LC: What did you find most challenging about writing it? The most rewarding?

SB: It took eight years to write this novel, in part because of the seduction of research--one fact leads to another and there are so many great true stories to try and use--but also because I wasn't quite sure how to weave the stories of the three women together. I wanted to capture the simultaneity of two worlds -- England at war -- Franklin in peace -- and it wasn't until I hit upon the device of moving the narrative back and forth on Frankie's broadcasts that the stories began to work for me. That moment of discovery was the most rewarding!

LC: I always admire historical fiction authors -- they're able to weave together events from history and rich characters, as you've done extremely well.

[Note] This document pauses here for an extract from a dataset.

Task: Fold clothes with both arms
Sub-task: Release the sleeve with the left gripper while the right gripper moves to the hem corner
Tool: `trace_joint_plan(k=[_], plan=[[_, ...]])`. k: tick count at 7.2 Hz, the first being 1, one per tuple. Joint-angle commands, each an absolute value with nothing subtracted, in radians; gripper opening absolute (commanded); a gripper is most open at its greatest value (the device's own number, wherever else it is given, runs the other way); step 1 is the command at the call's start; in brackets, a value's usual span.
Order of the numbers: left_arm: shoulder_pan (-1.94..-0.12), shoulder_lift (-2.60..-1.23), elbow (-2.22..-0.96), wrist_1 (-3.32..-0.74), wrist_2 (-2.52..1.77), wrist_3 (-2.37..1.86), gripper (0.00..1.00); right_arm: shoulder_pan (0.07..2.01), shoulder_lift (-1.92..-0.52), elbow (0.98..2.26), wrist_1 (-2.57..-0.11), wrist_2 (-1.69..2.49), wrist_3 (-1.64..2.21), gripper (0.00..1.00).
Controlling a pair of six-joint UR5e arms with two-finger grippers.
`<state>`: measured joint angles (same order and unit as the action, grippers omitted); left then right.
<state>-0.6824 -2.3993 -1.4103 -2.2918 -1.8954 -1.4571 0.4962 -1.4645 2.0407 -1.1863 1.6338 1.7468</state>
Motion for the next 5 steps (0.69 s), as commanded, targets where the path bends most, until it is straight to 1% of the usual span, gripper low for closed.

From your experience, what are some keys to success for crafting compelling historical fiction?

SB: A friend of mine who studied with Joan Didion told me that Didion admonished: when you look up from what you're writing, see what the character sees, not your room. I think one of the great challenges of writing historical fiction is to have done your research so well that it can disappear. The goal is to be able to look up from my computer and see and hear the 1940s, so that my work doesn't read as research, it reads as a world.

Of course, the more research you've done the broader your canvas can become, and it's hard to give up some of the facts or events that you might have uncovered. This is a challenge as well, to know when to hew more to the story you're writing than to the history you've studied.

LC: Of course, every reader has an individual relationship with a novel or story. Is there anything specific, though, that you'd like readers to take away from The Postmistress?

SB: I don't have any specific thing; in fact the great delight for me has been hearing from readers what they have taken away from reading the book!

LC: This one's for aspiring authors -- what advice do you have for writers looking to stay committed to their writing practice?

SB: Brick by brick. That's how I feel this book came about. Every day I would go up to my study, and for as long as I had -- an hour, three hours, five -- I would try and build the world. I tried to write something every day, something that might never make it into the larger draft, but something that might spur something else to come along, some invisible mortar. And I read all the time, studying the masters of plot and of character.